Bet your house on it, but just not in Sweden

16 Jun

The Swedes have one main feature in their grounds that us English are still trying to catch up on.  A hand up at the back there?  No it is not beer as the strict licencing laws here mean that it cannot be sold in the stadiums.  Nor is it the quality of their sausages as even the Swedes will grudgingly admit the Danes are king of the sausage in these parts.  No, it is the presence of a huge TV screen in some part of the ground.  Irrespective of the size of the ground there will be at least one large screen somewhere.

And what is it used for? Well Sweden has a bizarre practice of showing match action from other games being played around the country at the same time.  Not at half time, or even full time but during the game.

So there you are watching a Djurgården attack unfold in the Olympic Stadium in Stockholm when all of a sudden, “Bing, Bong” and all the eyes in the stadium will divert to the screen to see what has happened down in Trellesborgs, or Kalmar….the poor old Djurgården winger who could be on the run of his life has been upstaged by events elsewhere.  He might as well give up.  Most of these games mean nothing to either set of fans, although sometimes a cheer or a groan will tell a different story.

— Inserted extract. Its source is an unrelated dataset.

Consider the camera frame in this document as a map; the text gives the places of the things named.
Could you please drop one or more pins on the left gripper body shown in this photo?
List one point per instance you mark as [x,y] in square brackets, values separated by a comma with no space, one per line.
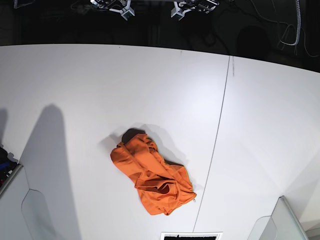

After the action the screen will then revert to showing a set of numbers.  The latest odds on the result of the game being played.  Swedes love free sports betting online, and with over 92.5% of the population having internet access, and more importantly over 40% use smartphones to access the interwebnet means that as soon as those odds flash up there is a flurry of activity as the fans pull out their iPhones.  However, as with most other avenues of pleasure in Sweden even this activity is heavily regulated.  In England there is a virtual fight over space in our football grounds from the betting companies.  In Sweden there is only one – the state owned (and controlled) Svenska Spel, and all other companies are banned from advertising.  Recently some of these bigger players in Europe have challenged this restriction, and it seems their cause is picking up support domestically as well.  A parliamentary majority between the four main political parties is required to rewrite Swedish gambling laws and begin licensing and regulating the online gambling market. There is no guarantee that the independent thinking party members of all four parties will fall in line and support Svenska Spel’s demise.

However, the Swedes also feel that freedom of information is an important social value and so online gambling is growing significantly.  There is no restriction on their use of sports betting websites overseas and with English fluent in almost everyone under the age of thirty, language is no barrier to their ability to place a bet or two.

So if you do ever end up at a game over here, remember to keep your eyes on the game and not on the screen.  You never know what you may miss.